Family members of Dr. Martin Luther King Jr. are demanding people to protest the national holiday celebrating the late civil rights icon. Instead, they are urging people to call on President Joe Biden and Senate Democrats to enact voting rights reform that has halted in Congress, according to CNN.

The activist son Martin Luther King III, his wife Arndrea Waters King and their daughter Yolanda Renee King are expected to rally activists during MLK weekend. The family hopes to propel Biden and Congress to exert the same amount of energy on federal voting rights bills as they did to push through the $1.2 trillion infrastructure bill. 

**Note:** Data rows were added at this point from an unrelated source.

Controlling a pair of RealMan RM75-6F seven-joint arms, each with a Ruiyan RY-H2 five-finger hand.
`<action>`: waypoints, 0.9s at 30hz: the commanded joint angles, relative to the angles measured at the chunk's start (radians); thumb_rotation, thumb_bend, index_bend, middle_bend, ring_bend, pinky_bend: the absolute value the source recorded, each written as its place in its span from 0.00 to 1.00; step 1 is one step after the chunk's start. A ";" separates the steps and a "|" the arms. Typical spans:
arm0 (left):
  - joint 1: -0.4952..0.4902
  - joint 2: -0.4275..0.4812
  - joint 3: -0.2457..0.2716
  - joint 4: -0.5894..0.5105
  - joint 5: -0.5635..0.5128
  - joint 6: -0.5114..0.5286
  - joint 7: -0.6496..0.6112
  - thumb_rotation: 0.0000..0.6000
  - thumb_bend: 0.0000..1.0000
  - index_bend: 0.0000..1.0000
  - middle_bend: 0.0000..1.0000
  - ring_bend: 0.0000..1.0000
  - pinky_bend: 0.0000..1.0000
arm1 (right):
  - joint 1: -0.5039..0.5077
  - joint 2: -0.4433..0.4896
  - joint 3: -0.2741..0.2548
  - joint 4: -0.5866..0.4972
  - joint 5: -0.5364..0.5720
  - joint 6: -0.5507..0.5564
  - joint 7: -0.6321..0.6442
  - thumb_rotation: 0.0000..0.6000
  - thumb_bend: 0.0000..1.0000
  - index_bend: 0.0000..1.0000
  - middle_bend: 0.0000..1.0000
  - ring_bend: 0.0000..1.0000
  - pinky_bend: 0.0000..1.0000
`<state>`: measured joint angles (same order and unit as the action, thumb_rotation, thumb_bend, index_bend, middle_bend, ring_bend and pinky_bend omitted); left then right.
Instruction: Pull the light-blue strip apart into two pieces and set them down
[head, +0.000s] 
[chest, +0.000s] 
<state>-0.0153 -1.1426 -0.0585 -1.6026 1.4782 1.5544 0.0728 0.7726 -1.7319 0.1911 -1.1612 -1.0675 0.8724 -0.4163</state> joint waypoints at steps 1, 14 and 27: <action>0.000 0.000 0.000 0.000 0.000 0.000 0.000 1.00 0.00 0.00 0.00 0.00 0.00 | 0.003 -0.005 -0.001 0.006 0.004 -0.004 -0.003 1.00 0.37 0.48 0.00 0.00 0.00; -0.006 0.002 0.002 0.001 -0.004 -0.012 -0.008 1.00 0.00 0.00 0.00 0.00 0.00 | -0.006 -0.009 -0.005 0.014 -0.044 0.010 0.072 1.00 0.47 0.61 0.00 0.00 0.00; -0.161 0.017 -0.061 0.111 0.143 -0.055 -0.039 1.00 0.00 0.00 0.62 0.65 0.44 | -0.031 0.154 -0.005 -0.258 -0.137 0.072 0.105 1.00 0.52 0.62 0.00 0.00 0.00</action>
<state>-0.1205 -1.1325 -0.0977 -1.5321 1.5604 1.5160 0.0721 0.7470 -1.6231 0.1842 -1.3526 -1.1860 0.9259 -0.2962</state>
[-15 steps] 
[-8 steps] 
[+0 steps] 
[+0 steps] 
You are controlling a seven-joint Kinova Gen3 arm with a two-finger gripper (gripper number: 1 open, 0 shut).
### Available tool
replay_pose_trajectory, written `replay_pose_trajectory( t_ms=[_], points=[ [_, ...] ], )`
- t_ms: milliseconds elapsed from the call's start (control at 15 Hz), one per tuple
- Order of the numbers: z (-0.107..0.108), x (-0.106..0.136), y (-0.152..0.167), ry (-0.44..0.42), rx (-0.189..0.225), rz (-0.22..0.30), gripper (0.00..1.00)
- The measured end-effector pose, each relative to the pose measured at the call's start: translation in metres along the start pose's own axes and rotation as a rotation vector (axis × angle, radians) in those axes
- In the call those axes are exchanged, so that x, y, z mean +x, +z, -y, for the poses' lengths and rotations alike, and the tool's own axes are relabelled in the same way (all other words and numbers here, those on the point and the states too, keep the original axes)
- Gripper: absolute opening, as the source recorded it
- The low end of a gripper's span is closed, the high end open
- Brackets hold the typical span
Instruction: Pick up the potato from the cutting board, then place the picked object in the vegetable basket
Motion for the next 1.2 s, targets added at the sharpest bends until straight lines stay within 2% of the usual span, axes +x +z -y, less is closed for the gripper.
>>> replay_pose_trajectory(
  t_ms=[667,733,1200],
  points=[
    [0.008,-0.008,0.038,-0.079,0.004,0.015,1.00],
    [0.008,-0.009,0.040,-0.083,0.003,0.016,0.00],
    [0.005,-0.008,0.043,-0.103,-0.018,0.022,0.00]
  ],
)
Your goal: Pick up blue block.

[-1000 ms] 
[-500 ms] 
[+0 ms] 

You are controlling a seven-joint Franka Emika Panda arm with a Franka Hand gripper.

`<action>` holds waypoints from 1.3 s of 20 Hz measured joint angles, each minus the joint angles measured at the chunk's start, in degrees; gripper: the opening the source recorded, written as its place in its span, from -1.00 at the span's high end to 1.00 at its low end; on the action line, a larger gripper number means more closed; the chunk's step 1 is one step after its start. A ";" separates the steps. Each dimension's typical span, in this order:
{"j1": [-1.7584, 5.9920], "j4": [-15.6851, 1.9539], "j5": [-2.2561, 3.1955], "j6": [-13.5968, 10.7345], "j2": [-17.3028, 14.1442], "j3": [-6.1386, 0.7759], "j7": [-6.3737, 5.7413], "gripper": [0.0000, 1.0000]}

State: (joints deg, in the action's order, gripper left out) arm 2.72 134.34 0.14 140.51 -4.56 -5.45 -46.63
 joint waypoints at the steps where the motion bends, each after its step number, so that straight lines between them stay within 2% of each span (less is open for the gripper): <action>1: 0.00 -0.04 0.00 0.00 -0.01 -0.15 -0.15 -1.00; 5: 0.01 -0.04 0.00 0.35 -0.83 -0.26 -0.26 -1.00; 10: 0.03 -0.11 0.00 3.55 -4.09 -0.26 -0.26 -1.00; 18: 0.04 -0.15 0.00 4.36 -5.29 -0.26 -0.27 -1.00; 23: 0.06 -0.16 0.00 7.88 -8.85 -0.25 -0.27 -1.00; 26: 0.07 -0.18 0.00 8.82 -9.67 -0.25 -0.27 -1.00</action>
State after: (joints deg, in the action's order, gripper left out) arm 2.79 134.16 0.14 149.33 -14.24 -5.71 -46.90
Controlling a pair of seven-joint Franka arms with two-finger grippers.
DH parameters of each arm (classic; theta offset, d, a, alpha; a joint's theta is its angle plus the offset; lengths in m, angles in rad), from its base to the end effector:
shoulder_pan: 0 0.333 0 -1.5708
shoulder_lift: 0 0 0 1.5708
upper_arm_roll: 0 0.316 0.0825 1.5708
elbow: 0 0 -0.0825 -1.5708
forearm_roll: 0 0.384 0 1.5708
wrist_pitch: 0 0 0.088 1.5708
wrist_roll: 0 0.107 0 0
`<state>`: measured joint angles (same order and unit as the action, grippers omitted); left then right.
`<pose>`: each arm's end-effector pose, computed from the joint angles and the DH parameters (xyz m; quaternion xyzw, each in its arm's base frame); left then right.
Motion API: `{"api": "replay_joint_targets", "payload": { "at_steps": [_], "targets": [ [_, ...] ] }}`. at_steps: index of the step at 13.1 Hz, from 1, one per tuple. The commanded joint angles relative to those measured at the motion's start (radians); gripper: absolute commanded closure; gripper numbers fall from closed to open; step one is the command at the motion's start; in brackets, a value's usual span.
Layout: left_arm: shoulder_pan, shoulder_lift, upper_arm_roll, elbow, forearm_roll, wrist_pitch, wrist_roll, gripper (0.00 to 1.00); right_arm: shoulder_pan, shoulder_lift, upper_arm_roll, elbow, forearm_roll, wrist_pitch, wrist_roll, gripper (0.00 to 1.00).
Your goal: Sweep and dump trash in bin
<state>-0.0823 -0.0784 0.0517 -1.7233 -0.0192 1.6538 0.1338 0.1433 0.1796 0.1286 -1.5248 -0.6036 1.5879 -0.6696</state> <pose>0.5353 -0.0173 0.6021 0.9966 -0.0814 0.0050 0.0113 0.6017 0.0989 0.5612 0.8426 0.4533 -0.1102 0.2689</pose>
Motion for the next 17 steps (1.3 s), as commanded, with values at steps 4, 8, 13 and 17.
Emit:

"President Biden and Congress used their political muscle to deliver a vital infrastructure deal, and now we are calling on them to do the same to restore the very voting rights protections my father and countless other civil rights leaders bled to secure. We will not accept empty promises in pursuit of my father's dream for a more equal and just America," the activist's son wrote in a statement on Wednesday. 

Arndrea said this is a critical moment and she is urging Biden to expedite the end of the filibuster, which is preventing the passage of voting rights protections.  

“Obviously these 450 pieces of [voter suppression] legislation that have been proposed just since January of this year are literally ways to silence Black and Brown voices,” Arndrea told TheGrio. 

The NAACP called out 13 Democratic and Republican senators for their lack of action concerning the issue. Derrick Johnson, president and CEO of the NAACP, told TheGrio that 13 senators have not confirmed that they will support voting rights protection or remove the filibuster based on the NAACP’s report card. 

President Biden indicated on Wednesday that he recognizes the importance of passing voting rights legislation and tried to appease his political critics, saying that his esteemed Build Back Better plan for 2022 would enable him to codify voting laws. 

“If we can get the congressional voting rights done, we should do it. If we can’t, we’ve got to keep going. There’s nothing domestically more important than voting rights,” Biden told Sean Sullivan, White House reporter for The Washington Post.